A group under sanctions linked to North Korea allegedly stole about $620mn in a 2022 cryptocurrency hack, US prosecutors intend to show in an upcoming trial, illustrating its reach in digital currency. The US Treasury department recently said it would blacklist a Cambodian financial conglomerate for allegedly laundering stolen digital currency for the shadowy group.
The efforts are the latest to focus on the activities of the Lazarus Group, which US authorities suspect of pilfering billions of dollars over nearly two decades to fund the North Korean regime’s nuclear programme.
Prosecutors and defence lawyers are clashing over how much of the evidence in the money laundering case, involving a crypto service called Tornado Cash, can be shown to jurors, court filings show. Defence lawyers are seeking to block references to the Lazarus Group from the trial, saying it would be unfair to the defendant. Prosecutors allege the crypto wallet that the stolen funds went into was linked to the group.
Lazarus Group has been associated with some of the most infamous digital heists in recent history, including the theft of $81mn from Bangladesh’s account at the Federal Reserve Bank of New York to the global “WannaCry” ransomware attack and the cyber attack on Sony Pictures in retaliation for its production of the movie The Interview.
The US placed the group under sanctions in 2019.

An enforcement unit of the Treasury department has also recently taken aim at Lazarus, noting it has used the Cambodia-based Huione Group, a banking conglomerate, to launder $4bn in stolen digital funds.
“Huione Group serves as a critical node for laundering proceeds of cyber heists carried out by the Democratic People’s Republic of Korea,”
FinCEN said, adding it would sever Huione’s access to the US financial system.

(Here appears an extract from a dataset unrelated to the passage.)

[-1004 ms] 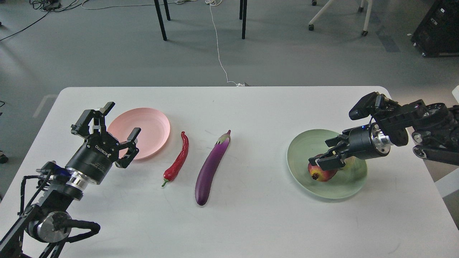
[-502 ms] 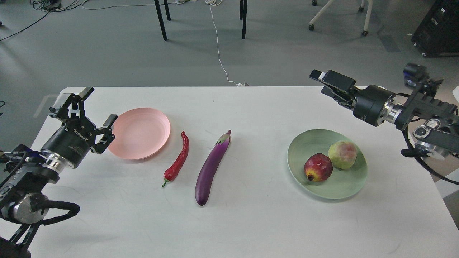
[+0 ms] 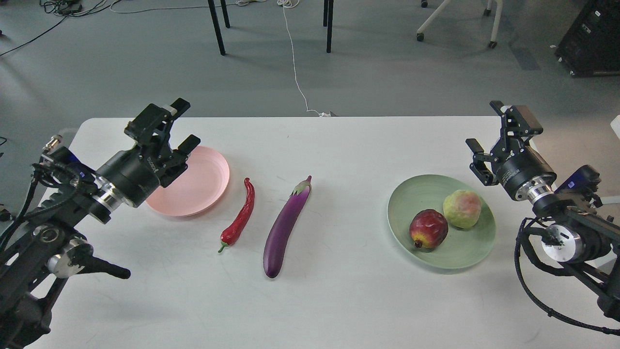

In 2023, the justice department charged Roman Storm, a co-founder of Tornado Cash, which obscured the history of blockchain transactions, with knowingly facilitating the laundering of more than $1bn in criminal proceeds via his platform.
Storm and other Tornado Cash co-founders, prosecutors alleged, believed the Lazarus Group was responsible for hacking the Ronin Network underpinning Axie Infinity, a blockchain-based video game. The co-founders also allegedly thought the funds might be used for North Korea’s programme for weapons of mass destruction, the DoJ added.
Lawyers for Storm, who has pleaded not guilty and will face trial this month, said the Lazarus Group references should be blocked for lack of evidence and relevance, according to court filings.
They said Storm was not charged with hacking, “nor is he alleged to have conspired with or have any ties to the Lazarus Group”, according to a court filing.
The justice department also charged another Tornado Cash co-founder, Roman Semenov, who remains at large.
A lawyer representing Storm declined to comment.
North Korea has become a leading force in international cyber crime, with US law enforcement treating it as one of the major global cyber threats alongside Russia, China and Iran. The regime is believed to misappropriate digital assets to support its illicit programmes for ballistic missiles and weapons of mass destruction, according to the US Treasury.
“Lazarus Group has repeatedly victimised both the users and developers of digital assets technologies for purposes of funding the DPRK regime’s malign activities,” the justice department said in a statement.
Victor Cha, president of the geopolitics and foreign policy department and Korea chair at the Center for Strategic and International Studies, said North Korea’s estimated haul of $1.34bn in stolen cryptocurrency last year was a “record”, leading to “concerns about proceeds being used for weapons proliferation financing”.